'''
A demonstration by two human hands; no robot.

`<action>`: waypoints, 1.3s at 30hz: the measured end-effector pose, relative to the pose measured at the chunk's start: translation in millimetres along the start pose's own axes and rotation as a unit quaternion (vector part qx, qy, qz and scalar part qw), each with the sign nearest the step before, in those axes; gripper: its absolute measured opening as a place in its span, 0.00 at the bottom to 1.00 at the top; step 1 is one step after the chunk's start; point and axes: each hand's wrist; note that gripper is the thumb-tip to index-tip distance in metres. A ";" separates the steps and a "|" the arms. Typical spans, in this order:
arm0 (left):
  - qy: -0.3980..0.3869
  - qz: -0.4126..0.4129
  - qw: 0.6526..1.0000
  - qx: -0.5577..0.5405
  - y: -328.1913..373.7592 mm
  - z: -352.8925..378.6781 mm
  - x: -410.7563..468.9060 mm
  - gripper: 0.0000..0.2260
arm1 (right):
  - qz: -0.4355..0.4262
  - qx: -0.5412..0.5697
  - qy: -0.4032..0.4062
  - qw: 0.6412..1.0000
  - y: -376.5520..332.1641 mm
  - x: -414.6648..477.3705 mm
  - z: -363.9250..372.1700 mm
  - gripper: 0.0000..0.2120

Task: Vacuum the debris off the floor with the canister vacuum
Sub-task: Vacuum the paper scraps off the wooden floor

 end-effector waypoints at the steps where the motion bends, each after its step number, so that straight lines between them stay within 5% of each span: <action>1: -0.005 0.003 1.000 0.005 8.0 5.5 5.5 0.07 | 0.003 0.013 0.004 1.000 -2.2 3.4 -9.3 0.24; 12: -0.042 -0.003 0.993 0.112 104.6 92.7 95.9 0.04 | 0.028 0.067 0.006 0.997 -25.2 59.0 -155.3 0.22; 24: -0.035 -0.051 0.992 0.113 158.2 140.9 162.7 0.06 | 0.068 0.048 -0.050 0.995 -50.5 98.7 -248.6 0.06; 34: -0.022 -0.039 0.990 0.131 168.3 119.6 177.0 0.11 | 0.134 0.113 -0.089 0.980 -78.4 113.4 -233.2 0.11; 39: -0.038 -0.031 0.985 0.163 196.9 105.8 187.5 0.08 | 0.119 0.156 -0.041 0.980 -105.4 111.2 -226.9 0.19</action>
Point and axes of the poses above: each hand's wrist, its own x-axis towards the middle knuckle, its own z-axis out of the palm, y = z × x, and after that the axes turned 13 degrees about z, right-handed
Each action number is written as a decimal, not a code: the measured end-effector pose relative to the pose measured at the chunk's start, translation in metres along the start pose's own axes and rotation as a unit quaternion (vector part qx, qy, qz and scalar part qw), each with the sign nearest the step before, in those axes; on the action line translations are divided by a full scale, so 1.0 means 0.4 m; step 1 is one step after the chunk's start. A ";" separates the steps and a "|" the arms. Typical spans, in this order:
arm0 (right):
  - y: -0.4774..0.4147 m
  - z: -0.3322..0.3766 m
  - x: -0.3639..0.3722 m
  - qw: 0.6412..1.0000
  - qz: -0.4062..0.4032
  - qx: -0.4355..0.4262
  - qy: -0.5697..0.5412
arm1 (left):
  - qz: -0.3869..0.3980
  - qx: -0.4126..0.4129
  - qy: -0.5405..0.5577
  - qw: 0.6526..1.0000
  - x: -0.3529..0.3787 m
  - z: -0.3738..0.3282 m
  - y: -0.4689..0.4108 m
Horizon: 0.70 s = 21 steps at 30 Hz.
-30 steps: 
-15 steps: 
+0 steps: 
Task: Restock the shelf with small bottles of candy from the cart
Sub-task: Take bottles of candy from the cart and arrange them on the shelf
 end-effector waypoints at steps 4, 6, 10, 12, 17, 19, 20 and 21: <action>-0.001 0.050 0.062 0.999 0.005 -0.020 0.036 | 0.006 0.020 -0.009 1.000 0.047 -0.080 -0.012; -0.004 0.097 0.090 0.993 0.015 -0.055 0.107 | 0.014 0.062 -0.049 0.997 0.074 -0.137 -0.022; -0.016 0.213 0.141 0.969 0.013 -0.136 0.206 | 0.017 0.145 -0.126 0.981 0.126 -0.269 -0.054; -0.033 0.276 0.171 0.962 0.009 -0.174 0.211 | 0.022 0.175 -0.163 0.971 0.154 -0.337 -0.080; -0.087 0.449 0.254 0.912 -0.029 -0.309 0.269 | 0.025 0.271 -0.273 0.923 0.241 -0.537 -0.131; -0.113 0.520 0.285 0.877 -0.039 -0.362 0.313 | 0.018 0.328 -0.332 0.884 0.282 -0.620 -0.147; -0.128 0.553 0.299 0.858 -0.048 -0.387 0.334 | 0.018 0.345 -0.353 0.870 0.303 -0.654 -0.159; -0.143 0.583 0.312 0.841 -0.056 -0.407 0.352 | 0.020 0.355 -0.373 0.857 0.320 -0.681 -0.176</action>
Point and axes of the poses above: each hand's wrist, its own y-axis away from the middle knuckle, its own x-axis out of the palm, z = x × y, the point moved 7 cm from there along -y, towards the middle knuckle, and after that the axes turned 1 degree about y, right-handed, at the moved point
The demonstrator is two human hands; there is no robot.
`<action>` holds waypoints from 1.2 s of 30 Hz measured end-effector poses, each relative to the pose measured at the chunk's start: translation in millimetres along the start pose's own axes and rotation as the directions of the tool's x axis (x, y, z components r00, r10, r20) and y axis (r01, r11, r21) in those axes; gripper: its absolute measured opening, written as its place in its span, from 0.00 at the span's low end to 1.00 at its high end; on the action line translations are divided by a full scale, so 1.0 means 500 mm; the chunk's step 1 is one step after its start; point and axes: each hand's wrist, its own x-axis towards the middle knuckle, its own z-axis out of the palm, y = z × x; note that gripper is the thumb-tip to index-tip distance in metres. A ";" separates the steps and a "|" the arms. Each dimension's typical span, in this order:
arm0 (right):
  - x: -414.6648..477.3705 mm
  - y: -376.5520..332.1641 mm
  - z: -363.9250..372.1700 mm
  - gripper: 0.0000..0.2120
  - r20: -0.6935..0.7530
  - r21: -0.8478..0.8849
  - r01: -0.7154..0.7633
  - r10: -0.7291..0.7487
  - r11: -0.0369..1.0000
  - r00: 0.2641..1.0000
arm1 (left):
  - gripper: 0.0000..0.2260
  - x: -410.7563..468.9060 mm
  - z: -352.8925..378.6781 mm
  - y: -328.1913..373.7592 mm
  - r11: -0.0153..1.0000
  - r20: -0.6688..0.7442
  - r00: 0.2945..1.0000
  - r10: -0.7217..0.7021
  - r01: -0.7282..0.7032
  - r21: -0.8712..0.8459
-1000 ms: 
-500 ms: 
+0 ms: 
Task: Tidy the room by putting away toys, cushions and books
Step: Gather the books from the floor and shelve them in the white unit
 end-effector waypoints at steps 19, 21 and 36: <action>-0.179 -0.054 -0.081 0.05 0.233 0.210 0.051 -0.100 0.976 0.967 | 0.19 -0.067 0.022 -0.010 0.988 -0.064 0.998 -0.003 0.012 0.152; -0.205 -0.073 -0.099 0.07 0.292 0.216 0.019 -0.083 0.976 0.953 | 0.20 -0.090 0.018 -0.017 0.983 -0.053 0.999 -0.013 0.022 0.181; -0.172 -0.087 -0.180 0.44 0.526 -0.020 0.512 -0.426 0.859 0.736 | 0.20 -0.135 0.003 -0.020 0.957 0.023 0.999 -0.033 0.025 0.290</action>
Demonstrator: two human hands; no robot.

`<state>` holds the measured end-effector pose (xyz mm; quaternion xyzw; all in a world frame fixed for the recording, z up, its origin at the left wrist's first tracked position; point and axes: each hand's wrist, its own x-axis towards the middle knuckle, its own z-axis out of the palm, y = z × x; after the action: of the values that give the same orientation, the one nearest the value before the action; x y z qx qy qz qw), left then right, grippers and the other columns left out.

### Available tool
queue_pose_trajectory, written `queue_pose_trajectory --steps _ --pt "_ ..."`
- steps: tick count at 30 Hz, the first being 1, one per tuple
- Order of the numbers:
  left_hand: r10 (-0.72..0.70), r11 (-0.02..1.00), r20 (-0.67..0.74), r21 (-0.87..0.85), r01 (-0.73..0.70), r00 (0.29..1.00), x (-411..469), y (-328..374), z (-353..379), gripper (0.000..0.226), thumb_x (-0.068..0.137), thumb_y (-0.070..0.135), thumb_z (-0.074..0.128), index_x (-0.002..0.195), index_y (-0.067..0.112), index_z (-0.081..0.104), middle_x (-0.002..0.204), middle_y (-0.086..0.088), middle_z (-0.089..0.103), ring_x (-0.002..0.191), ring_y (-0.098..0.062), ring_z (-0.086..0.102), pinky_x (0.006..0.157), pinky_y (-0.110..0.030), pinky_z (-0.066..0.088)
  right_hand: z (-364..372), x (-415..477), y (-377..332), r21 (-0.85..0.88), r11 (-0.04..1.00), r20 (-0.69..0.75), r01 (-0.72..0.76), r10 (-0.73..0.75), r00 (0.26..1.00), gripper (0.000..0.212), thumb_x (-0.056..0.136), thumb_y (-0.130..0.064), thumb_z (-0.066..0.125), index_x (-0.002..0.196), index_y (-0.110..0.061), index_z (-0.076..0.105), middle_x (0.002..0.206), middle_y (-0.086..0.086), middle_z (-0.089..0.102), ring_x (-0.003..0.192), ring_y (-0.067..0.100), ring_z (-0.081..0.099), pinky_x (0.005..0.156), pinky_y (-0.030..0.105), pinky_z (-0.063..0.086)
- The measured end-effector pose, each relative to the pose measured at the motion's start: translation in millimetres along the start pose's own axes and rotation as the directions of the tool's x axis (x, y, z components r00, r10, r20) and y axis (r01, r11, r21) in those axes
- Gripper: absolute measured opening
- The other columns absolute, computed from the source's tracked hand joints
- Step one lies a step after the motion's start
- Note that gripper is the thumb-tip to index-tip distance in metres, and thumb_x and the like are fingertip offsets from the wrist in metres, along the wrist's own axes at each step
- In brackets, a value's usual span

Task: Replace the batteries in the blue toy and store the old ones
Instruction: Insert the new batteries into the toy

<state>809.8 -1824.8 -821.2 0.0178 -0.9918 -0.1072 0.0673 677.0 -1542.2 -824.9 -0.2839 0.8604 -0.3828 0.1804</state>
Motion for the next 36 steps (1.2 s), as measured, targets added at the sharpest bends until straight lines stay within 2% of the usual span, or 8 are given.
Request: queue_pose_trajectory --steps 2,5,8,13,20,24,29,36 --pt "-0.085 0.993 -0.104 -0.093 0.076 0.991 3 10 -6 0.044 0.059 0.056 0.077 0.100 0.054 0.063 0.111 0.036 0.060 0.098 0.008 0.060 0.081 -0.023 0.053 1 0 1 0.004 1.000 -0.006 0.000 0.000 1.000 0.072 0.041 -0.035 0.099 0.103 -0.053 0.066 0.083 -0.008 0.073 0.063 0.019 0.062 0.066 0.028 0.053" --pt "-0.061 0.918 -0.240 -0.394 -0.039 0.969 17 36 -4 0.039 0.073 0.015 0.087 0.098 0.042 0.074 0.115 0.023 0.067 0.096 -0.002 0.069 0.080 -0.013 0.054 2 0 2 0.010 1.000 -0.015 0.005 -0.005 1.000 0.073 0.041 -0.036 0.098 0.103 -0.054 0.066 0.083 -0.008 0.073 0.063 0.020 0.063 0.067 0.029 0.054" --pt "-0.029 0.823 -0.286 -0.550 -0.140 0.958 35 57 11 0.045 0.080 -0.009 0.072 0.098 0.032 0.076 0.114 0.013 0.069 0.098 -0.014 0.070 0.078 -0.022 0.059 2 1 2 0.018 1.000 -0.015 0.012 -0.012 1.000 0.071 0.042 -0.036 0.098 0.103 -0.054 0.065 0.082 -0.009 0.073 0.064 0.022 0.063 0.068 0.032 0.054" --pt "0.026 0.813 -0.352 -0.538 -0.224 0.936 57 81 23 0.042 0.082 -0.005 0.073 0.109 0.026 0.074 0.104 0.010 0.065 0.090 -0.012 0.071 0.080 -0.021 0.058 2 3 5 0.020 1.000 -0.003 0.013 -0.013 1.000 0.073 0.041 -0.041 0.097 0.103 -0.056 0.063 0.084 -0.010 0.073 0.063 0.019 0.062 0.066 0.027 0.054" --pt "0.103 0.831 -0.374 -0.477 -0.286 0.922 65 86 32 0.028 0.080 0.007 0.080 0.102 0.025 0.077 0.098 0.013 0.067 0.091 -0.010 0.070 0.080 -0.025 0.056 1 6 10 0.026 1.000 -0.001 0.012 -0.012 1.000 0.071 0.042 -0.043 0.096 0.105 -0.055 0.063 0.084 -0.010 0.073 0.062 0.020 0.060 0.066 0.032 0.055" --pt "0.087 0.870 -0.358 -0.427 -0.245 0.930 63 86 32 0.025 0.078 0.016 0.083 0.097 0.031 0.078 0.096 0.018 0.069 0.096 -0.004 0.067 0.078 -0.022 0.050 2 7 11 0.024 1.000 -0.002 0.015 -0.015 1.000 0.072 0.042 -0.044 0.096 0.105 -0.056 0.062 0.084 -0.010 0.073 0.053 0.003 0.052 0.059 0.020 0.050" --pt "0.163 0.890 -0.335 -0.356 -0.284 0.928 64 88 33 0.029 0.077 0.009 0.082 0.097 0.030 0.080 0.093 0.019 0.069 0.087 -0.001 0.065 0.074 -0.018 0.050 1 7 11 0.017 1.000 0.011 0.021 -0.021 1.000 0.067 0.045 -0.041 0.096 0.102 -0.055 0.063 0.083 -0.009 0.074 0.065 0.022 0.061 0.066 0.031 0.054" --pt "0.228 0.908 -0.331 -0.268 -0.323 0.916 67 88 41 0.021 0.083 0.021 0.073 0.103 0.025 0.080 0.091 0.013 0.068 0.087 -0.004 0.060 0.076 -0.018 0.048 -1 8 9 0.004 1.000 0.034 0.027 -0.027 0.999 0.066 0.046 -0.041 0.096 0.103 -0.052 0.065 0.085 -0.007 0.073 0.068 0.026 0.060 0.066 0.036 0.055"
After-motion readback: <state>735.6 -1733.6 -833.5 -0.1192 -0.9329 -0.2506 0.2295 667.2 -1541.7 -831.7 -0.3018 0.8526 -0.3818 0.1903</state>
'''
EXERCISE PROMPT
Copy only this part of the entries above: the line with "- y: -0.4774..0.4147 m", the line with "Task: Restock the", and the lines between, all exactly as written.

SOLUTION FOR THIS TASK
  - y: -0.4774..0.4147 m
  - z: -0.3322..0.3766 m
  - x: -0.3639..0.3722 m
  - qw: 0.6412..1.0000
  - qz: -0.4062..0.4032
  - qx: -0.4355..0.4262
  - qy: -0.5697..0.5412
arm1 (left):
  - qz: -0.3869..0.3980
  - qx: -0.4126..0.4129
  - qy: -0.5405..0.5577
  - qw: 0.6526..1.0000
  - x: -0.3529..0.3787 m
  - z: -0.3738..0.3282 m
  - y: -0.4689..0.4108 m
Horizon: 0.70 s = 21 steps at 30 Hz.
-30 steps: 
-15 steps: 
+0 steps: 
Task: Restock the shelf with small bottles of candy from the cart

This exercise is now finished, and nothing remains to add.